Folha de S. Paulo
À beira de grandes votações, governo lida
com Congresso forte, de direita e em mudança
Enfim nos demos conta de que Luiz Inácio
Lula da Silva (PT) terá
os problemas de sempre, de qualquer governo, para formar algum tipo de coalizão
no Congresso. Lula terá os problemas de sempre e os mais recentes, pois não são
lá novos: resultam de uma transformação em curso desde 2013 e em marcha forçada
desde 2018.
A formação de dois blocos de partidos na Câmara causou certa impressão e inflamou a discussão do que será Lula 3 no Parlamento. A criação desses agrupamentos, de 173 e 142 deputados cada, não quer dizer, necessariamente, que o governo terá mais ou menos oposição. Quer dizer que o governo tem cada vez menos influência sobre a organização de alianças em um Congresso com cada vez mais poder desde 2015.

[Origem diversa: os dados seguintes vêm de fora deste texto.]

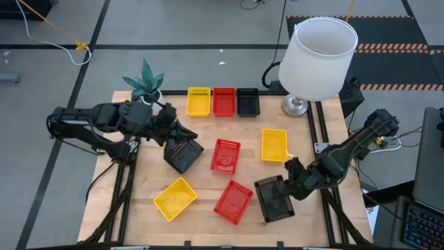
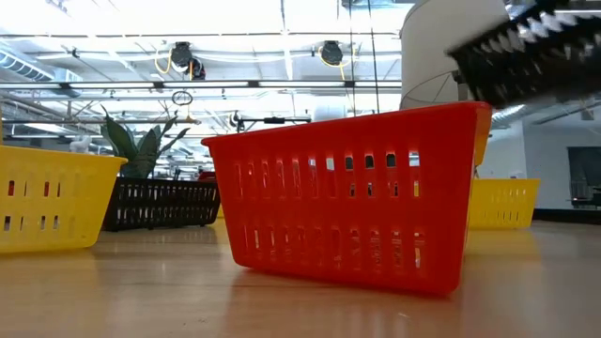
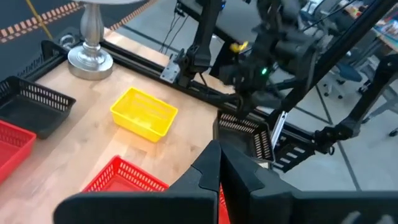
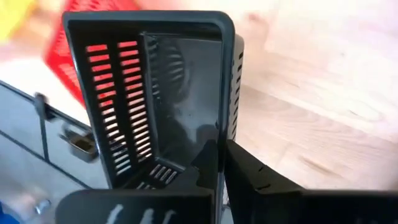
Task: Stack baskets by color
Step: Stack the bottom right black basket on the top black basket
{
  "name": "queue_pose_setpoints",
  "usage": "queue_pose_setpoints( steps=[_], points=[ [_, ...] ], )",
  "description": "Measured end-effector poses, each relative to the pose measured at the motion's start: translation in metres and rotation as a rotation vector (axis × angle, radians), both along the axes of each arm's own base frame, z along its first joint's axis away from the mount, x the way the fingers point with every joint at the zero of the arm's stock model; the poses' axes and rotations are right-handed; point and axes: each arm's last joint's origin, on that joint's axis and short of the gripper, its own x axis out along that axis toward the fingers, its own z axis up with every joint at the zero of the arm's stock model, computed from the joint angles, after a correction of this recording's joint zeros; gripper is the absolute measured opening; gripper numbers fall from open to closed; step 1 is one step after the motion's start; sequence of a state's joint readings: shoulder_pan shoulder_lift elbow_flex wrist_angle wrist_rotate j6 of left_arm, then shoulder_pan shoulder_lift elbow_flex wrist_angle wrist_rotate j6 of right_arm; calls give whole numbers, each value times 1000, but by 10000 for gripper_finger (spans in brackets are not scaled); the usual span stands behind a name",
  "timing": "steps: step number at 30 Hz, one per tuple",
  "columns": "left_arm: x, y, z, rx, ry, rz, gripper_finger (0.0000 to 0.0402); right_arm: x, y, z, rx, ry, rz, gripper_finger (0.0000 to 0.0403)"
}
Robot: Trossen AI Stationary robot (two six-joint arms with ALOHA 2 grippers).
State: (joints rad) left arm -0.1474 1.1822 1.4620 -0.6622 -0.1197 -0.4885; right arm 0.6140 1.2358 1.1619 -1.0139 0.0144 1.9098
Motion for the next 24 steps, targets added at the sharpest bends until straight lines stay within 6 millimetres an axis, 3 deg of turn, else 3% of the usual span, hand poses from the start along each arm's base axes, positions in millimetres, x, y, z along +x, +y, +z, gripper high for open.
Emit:
queue_pose_setpoints(
  steps=[5,10,24],
  points=[
    [13,-3,-5,-21,9,-13,6,9,-10,36,-59,-71,-45,4],
    [15,-6,-7,-47,15,-14,6,20,-21,57,-78,-142,-43,4],
    [7,-22,1,-41,-43,-91,6,52,-77,71,-218,-308,-88,4]
  ],
)
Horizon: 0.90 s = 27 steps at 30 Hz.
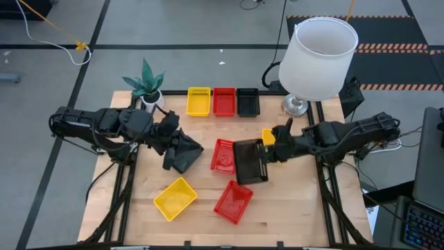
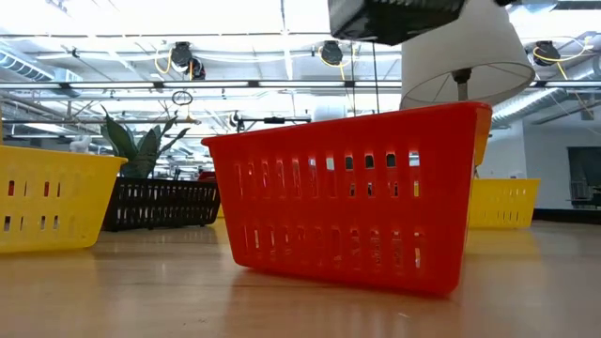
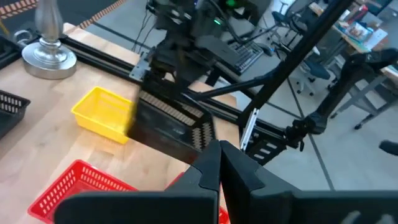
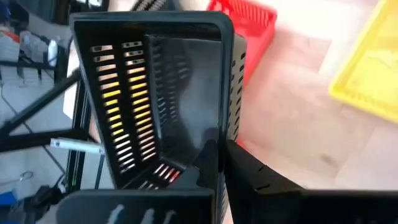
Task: Stack baskets by color
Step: Stack the bottom right black basket on the top black basket
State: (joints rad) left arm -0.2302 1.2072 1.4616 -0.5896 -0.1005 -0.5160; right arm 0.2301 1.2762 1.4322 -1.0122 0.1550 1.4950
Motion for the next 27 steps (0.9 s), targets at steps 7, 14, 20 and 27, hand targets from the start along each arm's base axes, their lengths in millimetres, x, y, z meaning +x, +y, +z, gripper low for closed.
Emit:
queue_pose_setpoints(
  steps=[7,14,20,27],
  points=[
    [-4,-4,2,10,-12,-24,6,9,-34,3,-30,-40,7,4],
    [-3,-3,2,20,-12,-6,5,18,-78,12,-65,-171,-14,4],
    [-2,3,2,41,-14,33,5,16,-125,14,-41,-245,-36,4],
    [1,20,2,61,-15,158,5,6,-183,1,-15,-220,-70,4]
  ],
)
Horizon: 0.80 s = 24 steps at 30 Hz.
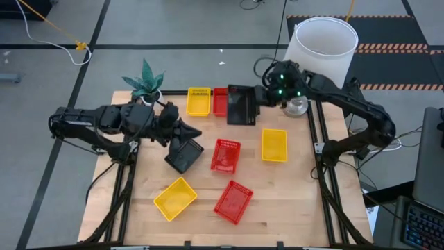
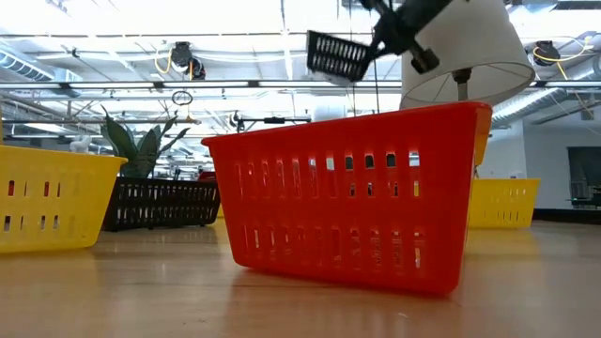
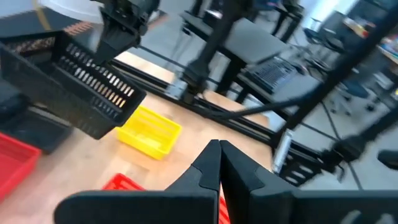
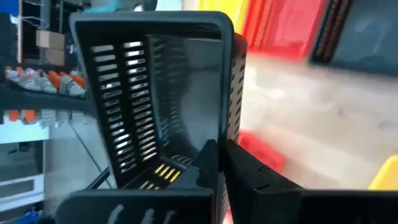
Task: Stack baskets by color
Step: Stack the bottom right black basket on the top black basket
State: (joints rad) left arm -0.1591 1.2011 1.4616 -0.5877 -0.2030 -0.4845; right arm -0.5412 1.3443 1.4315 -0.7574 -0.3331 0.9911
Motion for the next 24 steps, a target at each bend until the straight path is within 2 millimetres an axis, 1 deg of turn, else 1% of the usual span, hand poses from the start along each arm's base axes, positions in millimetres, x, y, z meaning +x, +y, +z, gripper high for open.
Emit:
queue_pose_setpoints(
  steps=[5,10,16,19,24],
  points=[
    [1,11,0,-12,1,57,5,-2,-34,-11,-6,-16,7,4],
    [2,18,-1,-14,7,91,5,4,-52,-19,-75,-27,14,4],
    [2,23,-1,-34,5,118,5,11,-60,-28,-139,25,-35,4],
    [2,24,-1,-4,9,112,5,12,-63,-31,-169,63,-73,4],
    [2,24,-1,77,19,85,5,16,-59,-31,-294,139,-110,4]
  ],
)
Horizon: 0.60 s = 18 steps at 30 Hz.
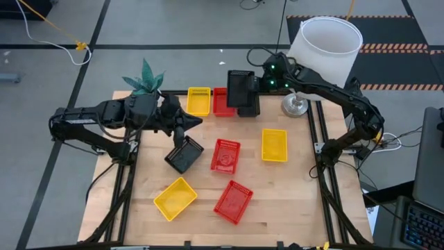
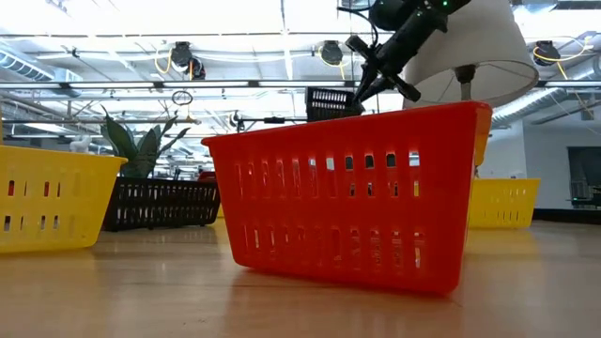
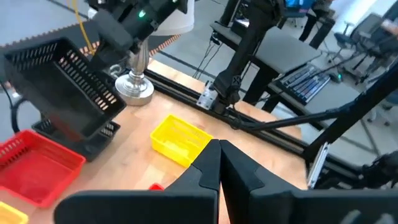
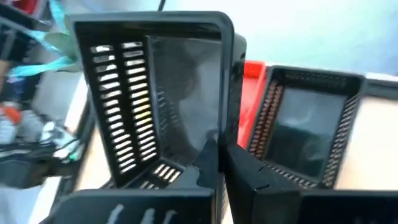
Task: Stack baskets by color
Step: Stack the bottom right black basket on the top black basket
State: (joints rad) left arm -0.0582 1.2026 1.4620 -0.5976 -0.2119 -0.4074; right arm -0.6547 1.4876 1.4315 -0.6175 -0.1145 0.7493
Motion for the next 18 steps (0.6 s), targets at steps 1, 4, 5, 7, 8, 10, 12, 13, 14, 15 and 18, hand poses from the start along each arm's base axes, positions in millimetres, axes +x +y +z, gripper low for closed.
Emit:
queue_pose_setpoints(
  steps=[1,4,5,7,8,10,12,13,14,15,18],
  points=[
    [0,0,0,17,3,-6,6,1,2,0,-9,7,-2,4],
    [0,0,0,65,13,-23,6,6,8,0,-17,15,-16,4],
    [0,0,0,79,16,-28,5,8,10,-1,-15,15,-19,4],
    [0,0,-1,101,22,-35,5,14,14,-4,6,15,-16,4],
    [0,0,-1,111,24,-39,6,17,16,-6,23,15,-18,4],
    [0,0,-1,120,26,-42,5,23,21,-12,49,11,-20,4],
    [0,1,0,133,28,-43,5,27,23,-18,64,11,-20,4],
    [0,1,0,137,29,-42,5,28,23,-23,72,25,-18,4],
    [0,2,0,142,30,-41,6,29,24,-28,78,42,-13,4],
    [0,4,-1,144,32,-36,5,29,24,-34,83,63,-7,4],
    [0,9,-1,152,35,-17,6,27,24,-52,106,94,-6,4]
  ],
)
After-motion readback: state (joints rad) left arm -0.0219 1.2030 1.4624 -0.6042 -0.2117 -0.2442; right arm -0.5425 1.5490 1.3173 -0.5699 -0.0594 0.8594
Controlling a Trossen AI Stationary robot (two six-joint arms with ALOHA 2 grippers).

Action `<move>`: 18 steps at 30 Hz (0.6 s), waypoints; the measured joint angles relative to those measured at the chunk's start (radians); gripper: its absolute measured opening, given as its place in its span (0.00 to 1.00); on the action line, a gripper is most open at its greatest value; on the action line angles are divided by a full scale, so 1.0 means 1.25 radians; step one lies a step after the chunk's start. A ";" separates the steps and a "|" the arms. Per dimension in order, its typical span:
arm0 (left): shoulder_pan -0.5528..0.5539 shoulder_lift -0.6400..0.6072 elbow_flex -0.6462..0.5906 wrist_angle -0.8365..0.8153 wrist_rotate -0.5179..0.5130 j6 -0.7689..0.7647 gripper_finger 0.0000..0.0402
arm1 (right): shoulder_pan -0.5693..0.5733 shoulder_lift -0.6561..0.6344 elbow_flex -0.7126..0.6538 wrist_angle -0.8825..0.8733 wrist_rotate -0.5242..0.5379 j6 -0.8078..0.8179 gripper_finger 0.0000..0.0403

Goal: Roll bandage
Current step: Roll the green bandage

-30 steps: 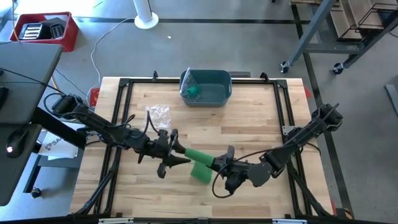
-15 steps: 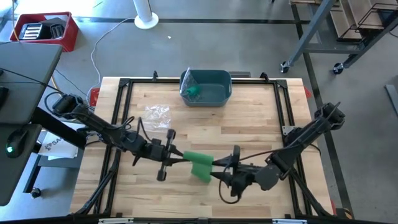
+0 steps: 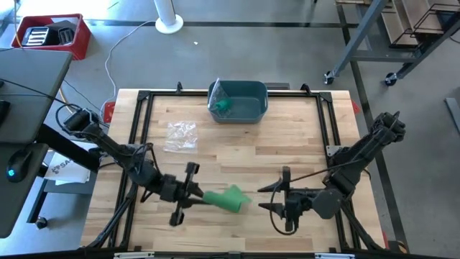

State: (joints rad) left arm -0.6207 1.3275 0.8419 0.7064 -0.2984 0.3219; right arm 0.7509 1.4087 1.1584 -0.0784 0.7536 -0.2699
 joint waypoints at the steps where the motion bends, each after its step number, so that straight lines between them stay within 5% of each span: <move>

O segundo alerta veio da onda pública de
demandas e críticas dos parlamentares, agora que se aproximam as primeiras
votações decisivas. À beira dessas decisões importantes, ainda falta muita
distribuição de cargo, reivindica-se redistribuição de recursos entre
ministérios e pede-se apoio do governo para a ocupação de postos em comissões e
relatorias.
Na semana que passou, a grita foi geral,
vide a reação às mexidas do governo na lei do
saneamento, ataques ao plano de impostos ("reonerações"),
demandas em estatais, Funasa, Conab e o diabo.
Tudo isso é o arroz com feijão do negócio
da coalizão. Mas lidar com tais assuntos na nova configuração do Congresso é
mais difícil.
Não é por acaso que, desde 2016, volta e
meia recorremos a expressões como "parlamentarismo branco",
"semiparlamentarismo" e "parlamentada" (ou
"golpe") ou ouvimos propostas de "semipresidencialismo"
(Michel Temer). Os termos descrevem de modo precário a impressão correta de que
o Congresso manda mais, pode mais e quer mais.
O Congresso centrão-direitista depôs Dilma
Rousseff, começou o acordão para conter o movimento anticorrupção e
atraiu os liberais na economia mas boçais na política. Essa turma liderava o
governo em que Michel Temer ocupava um tanto o papel de premiê e outro tanto de
rei da Inglaterra. Nas pessoas de Arthur Lira e de Rodrigo Pacheco, era o
regente de Jair Bolsonaro, ocupado com o golpe.
Tudo isso é sabido, mas ainda mal pensado.
Também é sabido o fim do sistema partidário de 1994-2014, organizado pelo PT e
pelo PSDB.
É evidente a ascensão dos partidos do centrão negocista ao posto de forças
maiores do Congresso, assim como a direitização do Parlamento, em particular em
2022, ou das prefeituras (vide 2020). Por vezes, fica-se com a impressão de que
Câmara e prefeituras se transformam nos cartórios de caciques, clãs e elites
regionais, essa massa cinza de centrão que manda na política.
Contando partidos aliados na eleição com
aqueles que ocupam ministérios, Lula teria 283 votos na Câmara. Essa conta é
sempre ruim, pois há recalcitrantes na coalizão e votos a adquirir na oposição.
Mas há partido com muito ministério (União Brasil) que não se diz governista
nem poderá sê-lo (pois cheio de bolsonaristas). Por outro lado, a oposição ou
os não-governistas estão desorientados: não se sabe quem adere a Lula ou fica
no barco da direita, rumo a 2024 e 2026.
De resto, embora os partidos sejam cada vez
mais máquinas burocráticas de oligarquias regionais (e de pastores, fazendeiros
e militares), sem outra articulação social maior, essas organizações são
mais "liberais"
ou de extrema
direita. Problema para a esquerda.
Enfim, há menos recursos para adquirir
apoios no varejo. Há menos cargo em estatal (talvez por isso também o governo
queira bulir com isso). O Congresso tem mais recursos líquidos e certos. O
Orçamento federal tem menos dinheiro livre.
Não é uma situação fácil de resolver.